Here’s the final point I’ll make on this question. In the book I quote the joke where the bishops ask the politician: “What’s your stance on crime?” and the politician says: “I’m against it.” You find that on the campaign trail now. Everyone’s going to solve all the problems of the world. The fact is you can’t solve the problems of the world; you have to prioritize them. Part of the role of Catholics is not only supporting those parties which align with the values that shape them but also send a message that they need to be priorities.
When it comes to Catholic social teaching, though, if we focus solely on economic and social justice issues, we can lose sight of the wise advice you mentioned earlier about not expecting utopian developments from politics, don't you think?
Yes, there’s a risk that Catholics fall into the trap of this mushy middle of the road – which, as a former politician, everyone loved – where we’re all in favour of everything that’s good and opposed to everything that’s bad, where we demand little of the population, where we straddle the fence on everything. I think there is a danger that Catholics or people of faith fall into that trap.
I think there are aspects of our faith which are revolutionary. There are times that we should be ready to deliver some pretty revolutionary messages. I often try to define public theology for people who are not immersed in it by saying: “What does it mean to me as a Catholic if I see a homeless person when I walk out of my office building?” Public theology is: “What does it mean to me as a Catholic if I see one hundred homeless people as I make my way down the street?” I think you have to look at both, not let the government do it, not let other people do it. What does it mean to me ? What’s my role in this ? It could be a very difficult message.
I think you’re right that if we just say: “Well, look, I won’t mention hot-button issues because that’s the polite thing to do, I’ll tell everyone that I’m a Catholic and that Catholics believe in being nice to each other, being nice to the poor, taking care of the environment and letting the government do it”, that’s not really the call of Catholicism. There’s something revolutionary about it. There’s something prophetic where you go in and say: “You know what? If we really see the face of God in everyone, that means that we’re going to have to change some things quite radically as we move forward.”

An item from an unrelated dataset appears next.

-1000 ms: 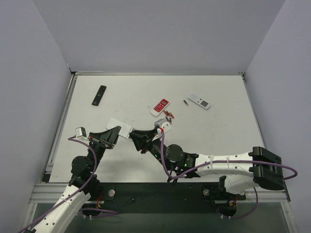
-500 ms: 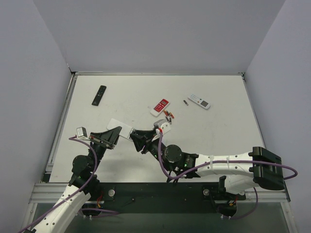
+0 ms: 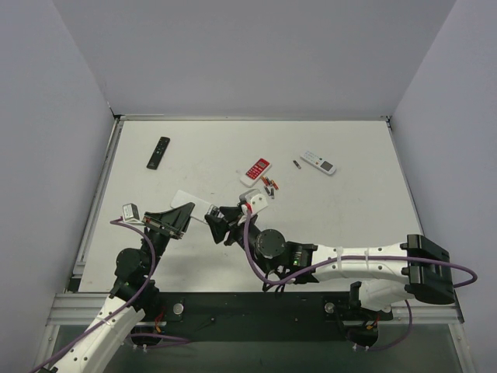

I think Catholicism always needs to have that edge to it. I agree with you 100% that it can’t align itself with a certain party because you’ll find that, with the positions on the political spectrum, it never fits 100%, certain aspects fit elsewhere. In terms of the hot-button issues, I think we need to accept society where it is and try to broaden our approach and really look at how we can have more general policies which support the type of world we’re trying to build.